::: SOURCE MATERIAL :::

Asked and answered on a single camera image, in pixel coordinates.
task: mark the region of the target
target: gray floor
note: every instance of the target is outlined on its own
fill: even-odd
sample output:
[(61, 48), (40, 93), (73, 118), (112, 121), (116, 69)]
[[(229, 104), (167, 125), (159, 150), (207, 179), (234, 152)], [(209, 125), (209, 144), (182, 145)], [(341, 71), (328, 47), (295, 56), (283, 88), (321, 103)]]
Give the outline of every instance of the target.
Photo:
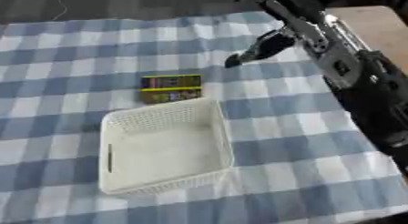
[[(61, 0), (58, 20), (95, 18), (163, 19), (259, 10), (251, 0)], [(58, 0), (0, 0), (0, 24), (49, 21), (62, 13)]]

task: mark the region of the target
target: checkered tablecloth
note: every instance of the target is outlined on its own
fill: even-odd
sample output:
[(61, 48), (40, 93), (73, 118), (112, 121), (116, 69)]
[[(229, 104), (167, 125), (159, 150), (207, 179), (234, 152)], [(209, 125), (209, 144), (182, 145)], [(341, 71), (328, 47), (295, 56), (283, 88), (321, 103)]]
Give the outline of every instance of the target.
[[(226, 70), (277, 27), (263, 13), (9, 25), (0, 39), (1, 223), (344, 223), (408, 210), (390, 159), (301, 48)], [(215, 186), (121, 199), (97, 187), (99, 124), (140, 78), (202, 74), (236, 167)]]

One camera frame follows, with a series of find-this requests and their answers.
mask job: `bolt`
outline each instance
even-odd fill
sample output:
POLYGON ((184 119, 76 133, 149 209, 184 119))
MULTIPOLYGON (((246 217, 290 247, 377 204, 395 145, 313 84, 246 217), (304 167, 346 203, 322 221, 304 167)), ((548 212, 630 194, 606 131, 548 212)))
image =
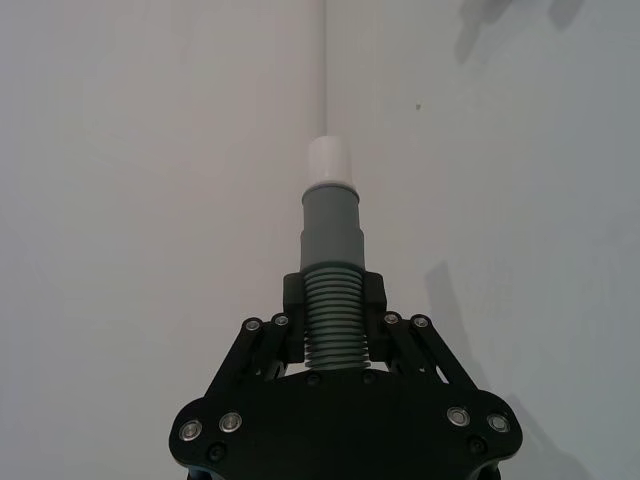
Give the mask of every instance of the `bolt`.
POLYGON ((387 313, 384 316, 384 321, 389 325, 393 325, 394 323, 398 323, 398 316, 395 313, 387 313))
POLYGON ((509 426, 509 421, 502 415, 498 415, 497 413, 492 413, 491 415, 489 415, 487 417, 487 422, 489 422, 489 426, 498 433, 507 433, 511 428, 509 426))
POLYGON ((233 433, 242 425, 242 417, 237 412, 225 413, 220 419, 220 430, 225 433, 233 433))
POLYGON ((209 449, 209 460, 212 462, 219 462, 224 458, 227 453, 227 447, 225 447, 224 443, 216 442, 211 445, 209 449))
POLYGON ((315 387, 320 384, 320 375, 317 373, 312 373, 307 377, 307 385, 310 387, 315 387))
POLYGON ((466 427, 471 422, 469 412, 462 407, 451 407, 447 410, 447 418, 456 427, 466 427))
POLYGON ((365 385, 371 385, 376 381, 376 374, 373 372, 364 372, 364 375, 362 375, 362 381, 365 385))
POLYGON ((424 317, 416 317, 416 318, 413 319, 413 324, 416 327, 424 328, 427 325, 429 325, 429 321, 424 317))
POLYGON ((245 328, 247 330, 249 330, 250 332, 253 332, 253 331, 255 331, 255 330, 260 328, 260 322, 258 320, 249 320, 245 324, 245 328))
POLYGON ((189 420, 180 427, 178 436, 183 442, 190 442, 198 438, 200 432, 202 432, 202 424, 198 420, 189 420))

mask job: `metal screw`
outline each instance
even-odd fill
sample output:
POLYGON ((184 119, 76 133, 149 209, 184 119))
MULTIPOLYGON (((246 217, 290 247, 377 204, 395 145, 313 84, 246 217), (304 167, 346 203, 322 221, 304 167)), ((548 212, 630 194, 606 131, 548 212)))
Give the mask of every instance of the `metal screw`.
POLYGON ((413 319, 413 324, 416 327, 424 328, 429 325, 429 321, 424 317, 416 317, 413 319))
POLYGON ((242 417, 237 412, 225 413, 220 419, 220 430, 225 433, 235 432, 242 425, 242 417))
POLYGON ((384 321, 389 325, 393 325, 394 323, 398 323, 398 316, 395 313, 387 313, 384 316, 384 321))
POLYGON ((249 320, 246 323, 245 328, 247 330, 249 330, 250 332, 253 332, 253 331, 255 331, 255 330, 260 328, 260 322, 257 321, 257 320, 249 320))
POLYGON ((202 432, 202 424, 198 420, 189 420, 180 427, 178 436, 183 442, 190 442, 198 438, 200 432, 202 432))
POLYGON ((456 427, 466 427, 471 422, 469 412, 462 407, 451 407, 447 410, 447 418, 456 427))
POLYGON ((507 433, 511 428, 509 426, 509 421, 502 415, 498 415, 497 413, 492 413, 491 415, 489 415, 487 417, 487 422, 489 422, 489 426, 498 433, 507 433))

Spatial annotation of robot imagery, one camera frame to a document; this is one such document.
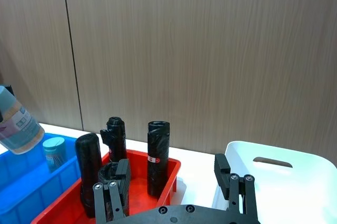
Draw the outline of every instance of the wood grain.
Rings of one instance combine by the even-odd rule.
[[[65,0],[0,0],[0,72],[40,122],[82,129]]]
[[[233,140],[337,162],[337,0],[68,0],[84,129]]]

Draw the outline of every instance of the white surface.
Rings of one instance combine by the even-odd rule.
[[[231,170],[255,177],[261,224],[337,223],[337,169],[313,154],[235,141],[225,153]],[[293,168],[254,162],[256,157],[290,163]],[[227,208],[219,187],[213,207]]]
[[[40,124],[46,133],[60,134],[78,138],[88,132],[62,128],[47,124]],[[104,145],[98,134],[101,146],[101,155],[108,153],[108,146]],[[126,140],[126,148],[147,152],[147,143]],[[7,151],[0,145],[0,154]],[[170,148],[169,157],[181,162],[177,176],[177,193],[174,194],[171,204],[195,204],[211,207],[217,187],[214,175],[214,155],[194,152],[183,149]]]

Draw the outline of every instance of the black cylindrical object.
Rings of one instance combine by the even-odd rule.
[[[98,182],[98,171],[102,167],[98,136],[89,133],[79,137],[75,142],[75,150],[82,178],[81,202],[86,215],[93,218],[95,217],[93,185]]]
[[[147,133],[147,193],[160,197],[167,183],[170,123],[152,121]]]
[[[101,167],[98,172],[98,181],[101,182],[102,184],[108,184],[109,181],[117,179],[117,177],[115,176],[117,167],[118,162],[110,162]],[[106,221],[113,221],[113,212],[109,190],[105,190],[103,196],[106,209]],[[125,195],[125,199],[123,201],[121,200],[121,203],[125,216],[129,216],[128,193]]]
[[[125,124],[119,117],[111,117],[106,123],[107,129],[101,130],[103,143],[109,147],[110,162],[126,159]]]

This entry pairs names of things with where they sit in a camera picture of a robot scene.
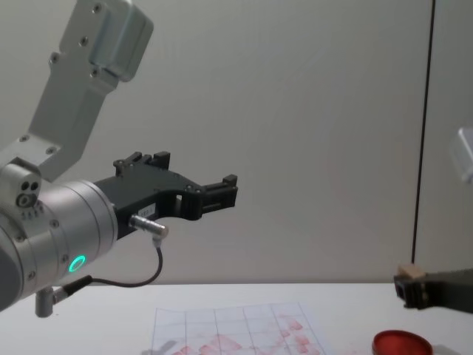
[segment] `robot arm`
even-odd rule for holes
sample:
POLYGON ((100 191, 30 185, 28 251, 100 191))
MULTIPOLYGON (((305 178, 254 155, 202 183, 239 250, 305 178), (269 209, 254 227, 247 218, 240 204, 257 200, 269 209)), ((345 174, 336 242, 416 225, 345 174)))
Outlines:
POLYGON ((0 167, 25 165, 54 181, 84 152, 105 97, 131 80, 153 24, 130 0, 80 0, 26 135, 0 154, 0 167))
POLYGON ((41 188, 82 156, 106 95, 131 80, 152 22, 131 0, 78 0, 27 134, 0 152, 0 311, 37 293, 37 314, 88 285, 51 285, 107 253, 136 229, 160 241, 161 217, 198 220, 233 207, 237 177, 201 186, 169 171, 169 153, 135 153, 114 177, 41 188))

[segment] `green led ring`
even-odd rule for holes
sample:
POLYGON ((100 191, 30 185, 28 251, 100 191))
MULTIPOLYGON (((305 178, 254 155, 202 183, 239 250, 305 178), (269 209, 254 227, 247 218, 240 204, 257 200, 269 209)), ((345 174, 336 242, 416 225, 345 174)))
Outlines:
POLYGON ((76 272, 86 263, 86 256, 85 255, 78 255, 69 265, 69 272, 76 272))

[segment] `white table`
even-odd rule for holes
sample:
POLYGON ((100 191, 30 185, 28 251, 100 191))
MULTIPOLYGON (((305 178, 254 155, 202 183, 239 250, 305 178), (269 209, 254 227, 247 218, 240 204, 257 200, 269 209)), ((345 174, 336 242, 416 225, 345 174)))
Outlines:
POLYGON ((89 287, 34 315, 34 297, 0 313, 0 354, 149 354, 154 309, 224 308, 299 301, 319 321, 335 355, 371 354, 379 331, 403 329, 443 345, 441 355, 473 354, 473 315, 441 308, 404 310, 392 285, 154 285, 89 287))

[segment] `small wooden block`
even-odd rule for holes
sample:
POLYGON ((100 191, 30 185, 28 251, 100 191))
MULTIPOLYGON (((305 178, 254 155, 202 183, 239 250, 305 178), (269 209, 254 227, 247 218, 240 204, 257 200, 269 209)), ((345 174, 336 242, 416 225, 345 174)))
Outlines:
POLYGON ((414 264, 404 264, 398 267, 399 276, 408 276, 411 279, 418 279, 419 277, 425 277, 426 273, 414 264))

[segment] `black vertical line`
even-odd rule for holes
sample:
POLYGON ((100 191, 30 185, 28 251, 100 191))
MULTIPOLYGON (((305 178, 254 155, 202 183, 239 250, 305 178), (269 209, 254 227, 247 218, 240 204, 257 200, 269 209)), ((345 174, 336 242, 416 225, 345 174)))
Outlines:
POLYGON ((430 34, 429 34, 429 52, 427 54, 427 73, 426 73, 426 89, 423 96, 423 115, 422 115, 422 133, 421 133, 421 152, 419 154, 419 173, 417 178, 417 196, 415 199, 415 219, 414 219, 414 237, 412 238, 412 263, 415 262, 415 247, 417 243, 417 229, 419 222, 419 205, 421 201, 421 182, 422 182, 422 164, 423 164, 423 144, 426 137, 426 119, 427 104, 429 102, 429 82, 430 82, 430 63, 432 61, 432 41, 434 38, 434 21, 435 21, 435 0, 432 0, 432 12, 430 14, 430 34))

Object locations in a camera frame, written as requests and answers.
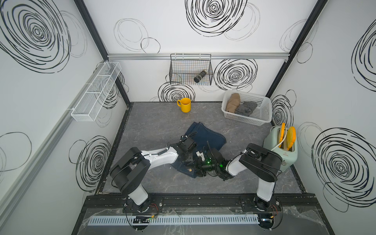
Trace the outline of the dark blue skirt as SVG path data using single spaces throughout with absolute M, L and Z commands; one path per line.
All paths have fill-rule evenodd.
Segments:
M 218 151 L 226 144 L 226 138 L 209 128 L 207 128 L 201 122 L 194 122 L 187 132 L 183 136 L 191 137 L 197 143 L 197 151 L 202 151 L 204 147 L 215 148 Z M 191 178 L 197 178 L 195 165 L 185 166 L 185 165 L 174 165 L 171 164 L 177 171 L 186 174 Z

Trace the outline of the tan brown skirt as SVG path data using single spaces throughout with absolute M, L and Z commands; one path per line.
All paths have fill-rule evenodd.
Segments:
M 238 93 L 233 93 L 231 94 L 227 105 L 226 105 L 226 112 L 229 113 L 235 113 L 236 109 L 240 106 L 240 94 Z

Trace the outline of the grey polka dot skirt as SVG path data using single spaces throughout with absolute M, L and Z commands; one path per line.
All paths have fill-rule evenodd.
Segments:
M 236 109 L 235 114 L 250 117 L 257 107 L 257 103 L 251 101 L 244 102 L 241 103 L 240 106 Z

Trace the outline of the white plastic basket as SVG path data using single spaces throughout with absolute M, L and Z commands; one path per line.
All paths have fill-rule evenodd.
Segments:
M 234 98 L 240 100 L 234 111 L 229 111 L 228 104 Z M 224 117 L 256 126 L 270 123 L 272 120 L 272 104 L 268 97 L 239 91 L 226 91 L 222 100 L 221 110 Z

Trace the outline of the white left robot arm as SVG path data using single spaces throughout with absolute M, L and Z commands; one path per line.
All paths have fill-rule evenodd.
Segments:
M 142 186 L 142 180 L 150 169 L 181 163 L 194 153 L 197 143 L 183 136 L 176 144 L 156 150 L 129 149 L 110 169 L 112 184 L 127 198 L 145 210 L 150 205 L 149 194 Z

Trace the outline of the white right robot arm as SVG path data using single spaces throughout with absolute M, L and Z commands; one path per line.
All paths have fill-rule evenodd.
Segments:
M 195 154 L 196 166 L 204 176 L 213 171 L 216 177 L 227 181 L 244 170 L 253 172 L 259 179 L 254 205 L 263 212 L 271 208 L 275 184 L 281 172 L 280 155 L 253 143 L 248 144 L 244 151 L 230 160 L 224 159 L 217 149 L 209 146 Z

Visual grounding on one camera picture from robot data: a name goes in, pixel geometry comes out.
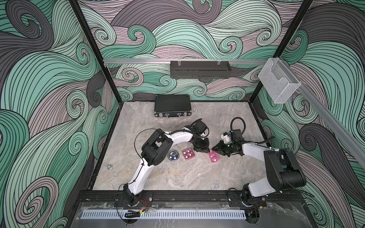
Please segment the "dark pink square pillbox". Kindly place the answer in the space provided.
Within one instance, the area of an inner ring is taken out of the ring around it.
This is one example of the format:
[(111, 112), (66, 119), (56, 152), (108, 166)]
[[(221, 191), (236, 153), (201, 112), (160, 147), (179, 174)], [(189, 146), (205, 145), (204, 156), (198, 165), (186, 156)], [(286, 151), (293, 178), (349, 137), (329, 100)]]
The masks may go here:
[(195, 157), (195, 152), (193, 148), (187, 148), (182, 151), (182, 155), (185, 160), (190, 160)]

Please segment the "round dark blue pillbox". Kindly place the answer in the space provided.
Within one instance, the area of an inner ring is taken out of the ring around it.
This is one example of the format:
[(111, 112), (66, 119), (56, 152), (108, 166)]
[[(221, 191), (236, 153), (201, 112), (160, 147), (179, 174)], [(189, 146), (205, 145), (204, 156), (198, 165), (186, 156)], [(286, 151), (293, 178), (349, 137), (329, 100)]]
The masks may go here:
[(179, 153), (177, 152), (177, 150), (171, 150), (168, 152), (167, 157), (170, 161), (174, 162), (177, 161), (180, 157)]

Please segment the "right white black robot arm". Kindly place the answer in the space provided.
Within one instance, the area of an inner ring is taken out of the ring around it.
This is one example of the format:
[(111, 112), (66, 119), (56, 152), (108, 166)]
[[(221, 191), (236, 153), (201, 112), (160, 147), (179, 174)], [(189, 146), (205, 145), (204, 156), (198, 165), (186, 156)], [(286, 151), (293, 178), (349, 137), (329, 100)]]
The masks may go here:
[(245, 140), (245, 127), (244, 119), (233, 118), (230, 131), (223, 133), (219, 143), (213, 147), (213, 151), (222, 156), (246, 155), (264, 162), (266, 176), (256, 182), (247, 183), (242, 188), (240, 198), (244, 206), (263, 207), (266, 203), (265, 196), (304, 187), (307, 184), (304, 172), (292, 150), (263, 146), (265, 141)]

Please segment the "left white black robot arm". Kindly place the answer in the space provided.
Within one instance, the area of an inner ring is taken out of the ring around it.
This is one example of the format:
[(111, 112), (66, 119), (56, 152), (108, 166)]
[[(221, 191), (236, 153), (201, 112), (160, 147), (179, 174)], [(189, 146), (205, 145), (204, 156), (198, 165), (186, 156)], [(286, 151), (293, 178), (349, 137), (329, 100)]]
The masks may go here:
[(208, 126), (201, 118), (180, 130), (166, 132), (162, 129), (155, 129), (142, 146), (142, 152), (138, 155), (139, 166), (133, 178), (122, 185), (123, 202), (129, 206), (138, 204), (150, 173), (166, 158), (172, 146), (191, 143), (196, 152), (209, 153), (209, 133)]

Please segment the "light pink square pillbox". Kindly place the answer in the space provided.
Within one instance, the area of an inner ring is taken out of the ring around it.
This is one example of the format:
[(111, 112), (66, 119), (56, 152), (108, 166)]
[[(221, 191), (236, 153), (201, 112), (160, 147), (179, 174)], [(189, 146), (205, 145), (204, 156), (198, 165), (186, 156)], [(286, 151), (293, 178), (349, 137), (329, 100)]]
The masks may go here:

:::

» **WORK REQUEST**:
Scan each line above for the string "data". Give the tally and nothing else.

» **OUTPUT FOR THIS TASK**:
7